Jan. 22 - School commenced this morning. I have 25 scholars of all ages and sizes. They are strictly speaking rather a rough set, but I hope they will improve. There is plenty of room for improvement. One of the inspectors called at school this morning. He asked me some questions this evening and is to give me a certificate.
Jan. 29 - Instead of washing day as usual, it is school day. I have several large boys who all seem to try to study, for which I am very glad. I was intending to go to Mr. L to-night but it is so sloppy that I went to Mr. B, which is not so far from the schoolhouse. I have now 38 - rather a larger school than expected.
Jan. 31 - Some colder this morning and not as good a fire at the schoolhouse as Freddie generally has.
Feb. 5 - Now have all the scholars that the schoolhouse can conveniently hold and now I have to crowd them together as I have 89 names.
Feb. 9 - Another sleigh ride to school this morning.

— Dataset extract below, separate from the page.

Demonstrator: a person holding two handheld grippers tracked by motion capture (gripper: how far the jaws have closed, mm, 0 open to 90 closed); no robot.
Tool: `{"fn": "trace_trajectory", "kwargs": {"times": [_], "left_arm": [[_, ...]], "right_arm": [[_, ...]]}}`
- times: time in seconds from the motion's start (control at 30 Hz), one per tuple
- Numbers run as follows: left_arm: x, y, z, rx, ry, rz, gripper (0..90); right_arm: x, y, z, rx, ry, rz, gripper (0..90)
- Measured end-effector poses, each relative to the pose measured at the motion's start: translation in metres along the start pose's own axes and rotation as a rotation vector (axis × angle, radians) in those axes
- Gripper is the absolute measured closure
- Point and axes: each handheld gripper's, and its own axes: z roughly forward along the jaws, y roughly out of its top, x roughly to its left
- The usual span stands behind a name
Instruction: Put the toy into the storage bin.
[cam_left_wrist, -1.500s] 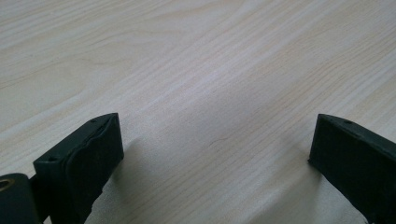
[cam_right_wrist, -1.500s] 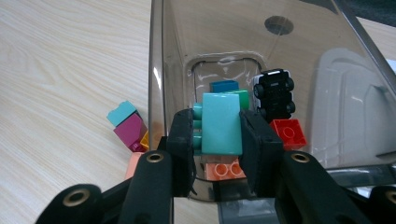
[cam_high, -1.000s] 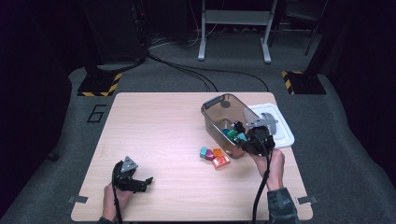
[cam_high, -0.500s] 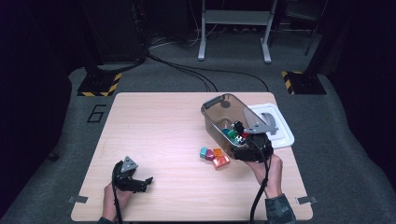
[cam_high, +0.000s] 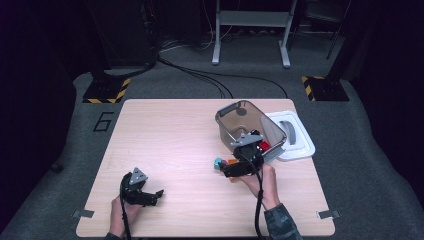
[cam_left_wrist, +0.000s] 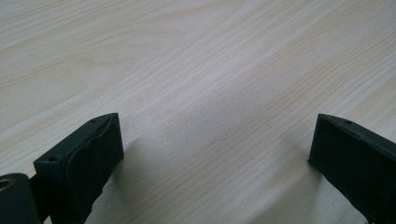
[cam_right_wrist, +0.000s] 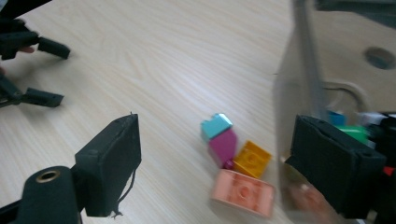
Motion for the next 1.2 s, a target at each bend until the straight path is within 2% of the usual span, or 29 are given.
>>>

I am lucky. School has passed off as usual except the smoke the stovepipe has given out, and we had more smoke than I agreed for, but it was not as bad as might be.
Feb. 20 - A teacher living around has a good opportunity of observing the government of children. How many different ways there is of doing the same thing and no two persons govern alike. I can tell by being a short time in a house whether obedience from children is through love or fear, and there are some who have no government at all. I like to see people at home to judge of their good qualities or bad ones. Some have two faces, one for home and one for abroad. The face at home is usually clouded by a frown and every word is harsh. But while they are away, smiles are on their faces always, and all say what a pleasant person that is, but little do they know the real character.
The 1863 Stanley School from Genessee County Michigan, now located in Crossroads Village
In 1868, Eliza Moore married Zurial Monroe, a Civil War veteran who served in the 5th Michigan Cavalry under General George Custer.
One of the historians of the East Detroit Historical Society found, in a very old book tucked away in an attic, a very interesting set of rules for the teachers of the Halfway Schoolhouse. They are as follows:
Rules for Teachers, 1872:
- Teachers each day will fill lamps, clean chimneys.
- Each teacher will bring a bucket of water and a scuttle of coal for the day's session
- Make your pens carefully. You may whittle nibs to the individual taste of the pupils.
- Men teachers may take one evening each week for courting purposes, or two evenings a week if they go to church regularly.
- After ten hours in school, the teachers may spend the remaining time reading the Bible or other good books.
- Women teachers who marry or engage in unseemly conduct will be dismissed.
- Every teacher should lay aside from each pay a goodly sum of his earnings for his benefit during his declining years so that he will not become a burden on society.
- Any teacher who smokes, uses liquor in any form, frequents pool or public halls, or gets shaved in a barber shop will give good reason to suspect his worth, intention, integrity and honesty.
- The teacher who performs his labor faithfully and without fault for five years will be given an increase of twenty-five cents per week in his pay, providing the Board of Education approves.
I hope you have enjoyed this excursion into our social past. And, more importantly, I hope it helps to bring the past to life for you as it does for me!